▶ **PROBLEM**
From the line with "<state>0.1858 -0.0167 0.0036" to the line with "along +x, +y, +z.", retype every line exactly, including those two, and leave out the rest of the data below.

▶ **RECORDED INFORMATION**

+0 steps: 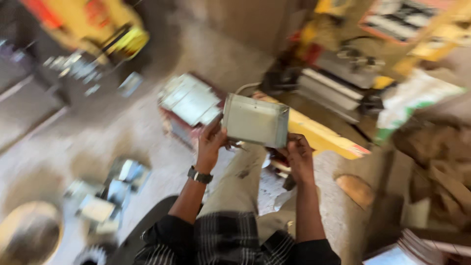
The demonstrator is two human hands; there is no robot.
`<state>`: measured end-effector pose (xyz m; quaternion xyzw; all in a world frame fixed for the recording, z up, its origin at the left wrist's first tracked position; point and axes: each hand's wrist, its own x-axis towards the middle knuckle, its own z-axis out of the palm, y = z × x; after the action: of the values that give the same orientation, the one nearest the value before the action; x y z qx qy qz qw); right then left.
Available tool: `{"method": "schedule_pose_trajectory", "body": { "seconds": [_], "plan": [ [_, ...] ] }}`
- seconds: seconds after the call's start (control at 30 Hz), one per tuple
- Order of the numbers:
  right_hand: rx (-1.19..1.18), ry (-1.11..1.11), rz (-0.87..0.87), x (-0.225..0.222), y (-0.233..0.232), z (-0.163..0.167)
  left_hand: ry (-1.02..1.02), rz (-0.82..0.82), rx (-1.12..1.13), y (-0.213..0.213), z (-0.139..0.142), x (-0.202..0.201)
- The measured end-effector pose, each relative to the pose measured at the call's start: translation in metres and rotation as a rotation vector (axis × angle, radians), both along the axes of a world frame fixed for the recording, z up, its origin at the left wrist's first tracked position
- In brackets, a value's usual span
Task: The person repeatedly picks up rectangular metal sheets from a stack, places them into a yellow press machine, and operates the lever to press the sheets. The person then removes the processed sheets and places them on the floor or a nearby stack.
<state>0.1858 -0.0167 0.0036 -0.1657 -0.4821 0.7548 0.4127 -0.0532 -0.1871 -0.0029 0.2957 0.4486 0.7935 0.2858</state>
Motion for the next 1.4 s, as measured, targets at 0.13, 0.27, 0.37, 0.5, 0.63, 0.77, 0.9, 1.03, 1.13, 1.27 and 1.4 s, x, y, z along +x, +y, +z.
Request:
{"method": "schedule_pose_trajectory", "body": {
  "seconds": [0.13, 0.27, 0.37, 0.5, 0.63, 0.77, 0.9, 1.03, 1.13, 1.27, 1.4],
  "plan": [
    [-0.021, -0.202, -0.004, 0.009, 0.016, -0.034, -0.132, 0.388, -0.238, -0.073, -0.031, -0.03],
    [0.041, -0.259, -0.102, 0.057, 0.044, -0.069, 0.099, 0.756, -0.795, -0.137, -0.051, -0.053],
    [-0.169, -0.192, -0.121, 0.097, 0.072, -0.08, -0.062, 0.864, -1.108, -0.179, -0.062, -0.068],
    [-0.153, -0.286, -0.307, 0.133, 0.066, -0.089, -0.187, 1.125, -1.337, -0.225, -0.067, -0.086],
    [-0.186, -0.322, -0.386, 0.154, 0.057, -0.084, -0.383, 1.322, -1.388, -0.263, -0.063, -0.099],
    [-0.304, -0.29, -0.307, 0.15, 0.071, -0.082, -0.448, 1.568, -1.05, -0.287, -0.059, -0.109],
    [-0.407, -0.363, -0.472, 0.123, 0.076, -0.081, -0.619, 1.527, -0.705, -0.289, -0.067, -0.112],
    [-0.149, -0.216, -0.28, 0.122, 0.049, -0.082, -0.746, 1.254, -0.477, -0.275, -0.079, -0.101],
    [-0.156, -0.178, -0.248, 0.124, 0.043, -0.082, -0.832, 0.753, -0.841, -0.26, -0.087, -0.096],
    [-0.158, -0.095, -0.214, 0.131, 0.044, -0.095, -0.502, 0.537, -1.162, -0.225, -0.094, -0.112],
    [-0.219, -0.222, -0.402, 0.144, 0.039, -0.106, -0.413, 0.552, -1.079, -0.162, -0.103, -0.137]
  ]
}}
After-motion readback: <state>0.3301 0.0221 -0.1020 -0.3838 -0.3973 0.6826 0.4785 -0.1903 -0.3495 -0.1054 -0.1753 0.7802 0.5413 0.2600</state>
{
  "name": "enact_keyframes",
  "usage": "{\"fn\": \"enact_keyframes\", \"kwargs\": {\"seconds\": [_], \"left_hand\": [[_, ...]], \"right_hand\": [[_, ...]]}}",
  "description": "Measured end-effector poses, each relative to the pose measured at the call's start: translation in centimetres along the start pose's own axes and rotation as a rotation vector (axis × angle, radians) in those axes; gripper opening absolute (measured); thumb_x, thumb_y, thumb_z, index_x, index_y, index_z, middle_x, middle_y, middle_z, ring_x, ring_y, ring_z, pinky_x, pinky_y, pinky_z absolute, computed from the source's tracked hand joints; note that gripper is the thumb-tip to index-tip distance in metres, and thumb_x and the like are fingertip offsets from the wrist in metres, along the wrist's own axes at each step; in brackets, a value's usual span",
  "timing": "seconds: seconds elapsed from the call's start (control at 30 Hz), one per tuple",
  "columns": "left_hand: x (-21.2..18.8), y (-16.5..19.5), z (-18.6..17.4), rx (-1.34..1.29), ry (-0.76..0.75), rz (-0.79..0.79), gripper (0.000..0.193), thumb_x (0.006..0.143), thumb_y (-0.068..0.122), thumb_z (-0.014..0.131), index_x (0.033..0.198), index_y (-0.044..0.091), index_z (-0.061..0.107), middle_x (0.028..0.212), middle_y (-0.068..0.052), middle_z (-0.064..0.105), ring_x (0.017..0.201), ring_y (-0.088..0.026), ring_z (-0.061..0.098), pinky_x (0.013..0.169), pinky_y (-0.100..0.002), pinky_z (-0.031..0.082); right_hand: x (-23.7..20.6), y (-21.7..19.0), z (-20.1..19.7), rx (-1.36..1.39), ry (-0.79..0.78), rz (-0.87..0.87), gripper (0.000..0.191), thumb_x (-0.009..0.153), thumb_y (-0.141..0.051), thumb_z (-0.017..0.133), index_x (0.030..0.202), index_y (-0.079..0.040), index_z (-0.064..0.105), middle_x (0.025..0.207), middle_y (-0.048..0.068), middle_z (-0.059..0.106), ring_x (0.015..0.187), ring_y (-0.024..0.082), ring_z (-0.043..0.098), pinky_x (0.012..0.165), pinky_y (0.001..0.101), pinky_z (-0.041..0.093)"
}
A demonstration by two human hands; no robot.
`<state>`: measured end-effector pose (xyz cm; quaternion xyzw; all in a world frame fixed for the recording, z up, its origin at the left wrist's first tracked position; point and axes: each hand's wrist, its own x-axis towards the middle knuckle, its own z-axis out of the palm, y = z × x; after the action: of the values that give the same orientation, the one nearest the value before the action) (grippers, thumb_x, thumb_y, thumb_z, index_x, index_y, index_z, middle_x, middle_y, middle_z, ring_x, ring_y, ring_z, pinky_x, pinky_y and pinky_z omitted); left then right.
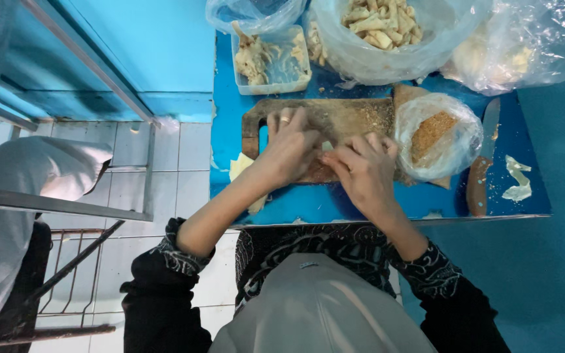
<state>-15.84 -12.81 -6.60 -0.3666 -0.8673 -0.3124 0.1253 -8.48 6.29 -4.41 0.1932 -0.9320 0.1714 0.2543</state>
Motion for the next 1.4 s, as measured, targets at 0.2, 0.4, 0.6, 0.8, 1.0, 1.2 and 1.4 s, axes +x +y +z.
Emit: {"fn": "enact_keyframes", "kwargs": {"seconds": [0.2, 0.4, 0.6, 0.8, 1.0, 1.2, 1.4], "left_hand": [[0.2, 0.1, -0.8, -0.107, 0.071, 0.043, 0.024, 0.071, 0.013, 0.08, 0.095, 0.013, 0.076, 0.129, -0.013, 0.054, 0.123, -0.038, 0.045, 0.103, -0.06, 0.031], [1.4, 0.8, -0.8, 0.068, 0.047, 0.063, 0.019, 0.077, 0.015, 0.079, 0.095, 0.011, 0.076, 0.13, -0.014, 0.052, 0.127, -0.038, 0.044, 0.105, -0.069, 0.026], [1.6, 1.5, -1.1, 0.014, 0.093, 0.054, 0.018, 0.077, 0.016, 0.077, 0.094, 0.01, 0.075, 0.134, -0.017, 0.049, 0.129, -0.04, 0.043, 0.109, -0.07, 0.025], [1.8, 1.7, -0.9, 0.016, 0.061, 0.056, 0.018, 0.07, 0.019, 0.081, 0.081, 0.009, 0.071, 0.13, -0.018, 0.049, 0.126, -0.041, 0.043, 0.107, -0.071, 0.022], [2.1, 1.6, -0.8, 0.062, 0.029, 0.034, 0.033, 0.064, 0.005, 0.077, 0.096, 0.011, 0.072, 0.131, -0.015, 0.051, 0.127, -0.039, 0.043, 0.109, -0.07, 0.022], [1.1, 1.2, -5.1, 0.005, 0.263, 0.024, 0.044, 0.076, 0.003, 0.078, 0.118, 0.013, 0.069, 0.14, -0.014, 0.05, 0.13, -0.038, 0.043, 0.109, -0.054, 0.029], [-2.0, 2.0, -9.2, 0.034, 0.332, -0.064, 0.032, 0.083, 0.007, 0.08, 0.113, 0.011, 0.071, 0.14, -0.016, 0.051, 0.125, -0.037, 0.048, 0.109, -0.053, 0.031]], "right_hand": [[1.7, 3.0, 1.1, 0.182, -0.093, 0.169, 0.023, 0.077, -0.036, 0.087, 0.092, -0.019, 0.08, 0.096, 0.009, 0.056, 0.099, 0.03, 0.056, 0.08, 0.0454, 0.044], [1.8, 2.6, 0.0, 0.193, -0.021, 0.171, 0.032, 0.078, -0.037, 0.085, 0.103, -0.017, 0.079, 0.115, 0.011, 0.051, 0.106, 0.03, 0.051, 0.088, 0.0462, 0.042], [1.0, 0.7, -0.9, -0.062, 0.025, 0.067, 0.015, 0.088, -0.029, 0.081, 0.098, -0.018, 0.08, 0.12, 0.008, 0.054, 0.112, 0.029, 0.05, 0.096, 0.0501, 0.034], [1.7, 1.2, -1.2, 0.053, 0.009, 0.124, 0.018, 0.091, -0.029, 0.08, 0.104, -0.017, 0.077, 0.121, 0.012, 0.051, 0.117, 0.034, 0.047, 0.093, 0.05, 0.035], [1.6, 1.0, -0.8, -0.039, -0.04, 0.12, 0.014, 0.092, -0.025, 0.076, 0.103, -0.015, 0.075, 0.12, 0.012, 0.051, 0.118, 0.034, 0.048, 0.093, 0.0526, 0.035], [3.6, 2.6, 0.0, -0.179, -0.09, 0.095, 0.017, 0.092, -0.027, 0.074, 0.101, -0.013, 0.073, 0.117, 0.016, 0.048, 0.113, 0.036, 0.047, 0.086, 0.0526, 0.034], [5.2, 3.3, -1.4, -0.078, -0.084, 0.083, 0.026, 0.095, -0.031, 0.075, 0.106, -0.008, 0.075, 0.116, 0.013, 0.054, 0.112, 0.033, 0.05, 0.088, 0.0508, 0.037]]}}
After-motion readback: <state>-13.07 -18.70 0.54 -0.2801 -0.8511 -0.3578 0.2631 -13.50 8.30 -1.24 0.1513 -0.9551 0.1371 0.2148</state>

▶ **THE ANSWER**
<state>0.1858 -0.0167 0.0036 -0.1657 -0.4821 0.7548 0.4127 -0.0532 -0.1871 -0.0029 0.2957 0.4486 0.7935 0.2858</state>
Motion for the next 1.4 s, as measured, targets at 0.13, 0.27, 0.37, 0.5, 0.63, 0.77, 0.9, 1.03, 1.13, 1.27 and 1.4 s, x, y, z along +x, +y, +z.

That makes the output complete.